Example: Payment gateway returns a timeout after charging the card. Edge case: system must not create a second charge on retry — check for charge-before-confirm pattern.
6. Auth & Permissions
Expired tokens, revoked permissions mid-session, privilege escalation, cross-tenant data access.
Example: User A has read access to project X. Edge case: User A attempts DELETE /api/projects/X — should receive 403, not 404 or 500.
7. Data Boundaries
Integer overflow, float precision, date boundaries (leap years, DST transitions, epoch limits), empty collections, maximum record counts.
Example: A date picker allows selecting a delivery date. Edge cases: Feb 29 in a leap year, Feb 29 in a non-leap year, Dec 31 23:59:59 UTC, Jan 1 00:00:00 UTC, dates in year 2038.
8. Resource Exhaustion
Memory pressure, connection pool depletion, rate limiting, disk space, file descriptor limits.
Example: API rate limit is 100 requests/minute. Edge cases: 100th request (should succeed), 101st request (should return 429), requests resume after the window resets.
9. API Versioning
Backward compatibility, deprecated field handling, schema migration, version header omission.
Example: API v2 renames userName to username. Edge cases: v1 client sends userName to v2 endpoint, v2 client sends username to v1 endpoint, request with no version header.
Edge-Case Template
### EC-{id}: {Edge-Case Title}
| Field | Value |
| ------------------- | --------------------------------------------------------------------------------------- |
| **AC(s)** | AC-{n} |
| **Category** | {category name from list above} |
| **Input / Setup** | {Concrete input or precondition} |
| **Expected Result** | {Observable behavior} |
| **Risk if Missed** | {Consequence of not testing this — data loss, security breach, silent corruption, etc.} |
Example Walkthrough: "Requested vs Delivered" Validation
Given a user story with AC-5: "Discount code can only be used once per user."
Deriving the edge case:
- Parse AC: "used once per user" → requires per-user uniqueness check.

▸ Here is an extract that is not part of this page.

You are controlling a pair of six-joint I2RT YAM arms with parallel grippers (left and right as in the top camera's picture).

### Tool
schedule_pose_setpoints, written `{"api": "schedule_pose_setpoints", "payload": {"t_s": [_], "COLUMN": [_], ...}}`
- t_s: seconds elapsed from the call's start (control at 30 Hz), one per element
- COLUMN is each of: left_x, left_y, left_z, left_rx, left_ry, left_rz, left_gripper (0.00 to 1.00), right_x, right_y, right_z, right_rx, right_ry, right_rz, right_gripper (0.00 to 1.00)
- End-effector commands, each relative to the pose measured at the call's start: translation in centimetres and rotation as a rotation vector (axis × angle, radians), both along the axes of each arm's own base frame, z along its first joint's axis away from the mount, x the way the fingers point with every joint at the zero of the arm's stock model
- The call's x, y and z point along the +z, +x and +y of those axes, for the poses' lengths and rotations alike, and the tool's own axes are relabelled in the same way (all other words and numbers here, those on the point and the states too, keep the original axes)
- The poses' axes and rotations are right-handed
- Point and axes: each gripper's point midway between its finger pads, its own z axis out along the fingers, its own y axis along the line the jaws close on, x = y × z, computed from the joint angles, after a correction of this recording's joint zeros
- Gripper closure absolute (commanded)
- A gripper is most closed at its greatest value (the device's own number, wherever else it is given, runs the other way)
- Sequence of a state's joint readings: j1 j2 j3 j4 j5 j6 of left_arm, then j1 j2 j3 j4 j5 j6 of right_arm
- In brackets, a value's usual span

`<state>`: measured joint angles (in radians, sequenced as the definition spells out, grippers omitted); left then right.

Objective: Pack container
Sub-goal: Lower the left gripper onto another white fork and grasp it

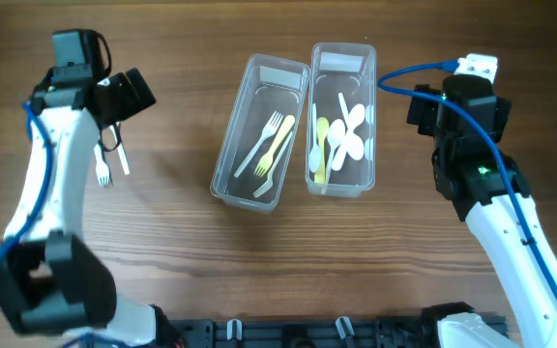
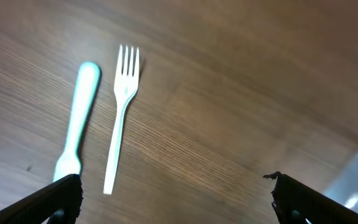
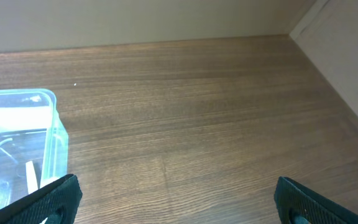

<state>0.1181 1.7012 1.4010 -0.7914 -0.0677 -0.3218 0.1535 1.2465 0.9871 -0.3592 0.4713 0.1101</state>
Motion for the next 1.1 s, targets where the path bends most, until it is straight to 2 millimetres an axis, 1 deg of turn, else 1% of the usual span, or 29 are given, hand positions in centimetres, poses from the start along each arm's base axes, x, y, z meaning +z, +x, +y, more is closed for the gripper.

- Category: Idempotency + Timing & Concurrency.
- Concrete edge case:
EC-7: Same discount code submitted twice simultaneously
| Field | Value |
|---|
| AC(s) | AC-5 |
| Category | Idempotency, Timing & Concurrency |
| Input / Setup | User sends two POST /api/cart/discount requests with the same code in parallel (within 50ms). |
| Expected Result | Exactly one application succeeds. The second returns an error indicating the code was already used. |
| Risk if Missed | User gets double discount — revenue loss, potential abuse vector. |
Validating "requested vs delivered":
- Requested (AC-5): Code used once per user.
- Delivered: Run the edge case; if both requests succeed → DRIFT detected. If exactly one succeeds → PASS.
Output
This skill returns a categorized list of edge cases in the template format above. The calling agent (black-box-tester) assembles them into the edge-case section of the test plan.
Execution Checklist
Use this checklist to verify completeness before returning results:
Final Instructions
- You MUST evaluate all 9 categories — do not skip any.
- You MUST produce at least one concrete edge case per applicable category.
- You MUST include the "Risk if Missed" field for every edge case.
- You MUST NOT reference internal implementation details — all edge cases describe observable behavior.
- You MUST flag ACs that appear to have no meaningful edge cases and explain why.
- You SHOULD prioritize edge cases by risk severity when the catalog is large.